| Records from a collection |
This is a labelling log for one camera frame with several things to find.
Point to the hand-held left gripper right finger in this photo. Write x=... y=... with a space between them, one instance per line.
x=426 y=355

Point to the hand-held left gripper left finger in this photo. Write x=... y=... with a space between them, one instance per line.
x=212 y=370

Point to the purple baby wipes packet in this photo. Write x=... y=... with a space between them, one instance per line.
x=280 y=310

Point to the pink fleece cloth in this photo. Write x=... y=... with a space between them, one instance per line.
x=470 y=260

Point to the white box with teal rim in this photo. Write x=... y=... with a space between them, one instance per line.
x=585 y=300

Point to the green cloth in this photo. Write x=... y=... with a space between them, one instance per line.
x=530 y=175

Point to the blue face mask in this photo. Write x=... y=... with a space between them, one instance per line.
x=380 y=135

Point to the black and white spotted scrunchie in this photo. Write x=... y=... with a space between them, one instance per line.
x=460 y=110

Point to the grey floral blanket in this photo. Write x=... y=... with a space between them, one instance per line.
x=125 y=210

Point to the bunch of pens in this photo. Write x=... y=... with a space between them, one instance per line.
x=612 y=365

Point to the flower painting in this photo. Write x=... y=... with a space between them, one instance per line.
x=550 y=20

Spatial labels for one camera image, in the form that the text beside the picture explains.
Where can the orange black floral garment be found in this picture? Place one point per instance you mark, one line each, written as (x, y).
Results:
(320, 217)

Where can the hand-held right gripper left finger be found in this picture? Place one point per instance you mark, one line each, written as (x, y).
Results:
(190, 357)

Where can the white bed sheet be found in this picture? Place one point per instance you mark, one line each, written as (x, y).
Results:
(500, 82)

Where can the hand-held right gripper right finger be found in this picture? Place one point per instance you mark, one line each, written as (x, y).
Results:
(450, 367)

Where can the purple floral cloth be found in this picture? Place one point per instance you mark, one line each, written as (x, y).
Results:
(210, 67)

| YOUR ASSIGNMENT |
The answer is a bare number: how many lines of the records contain the string "mark"?

| EXPECTED ANSWER |
5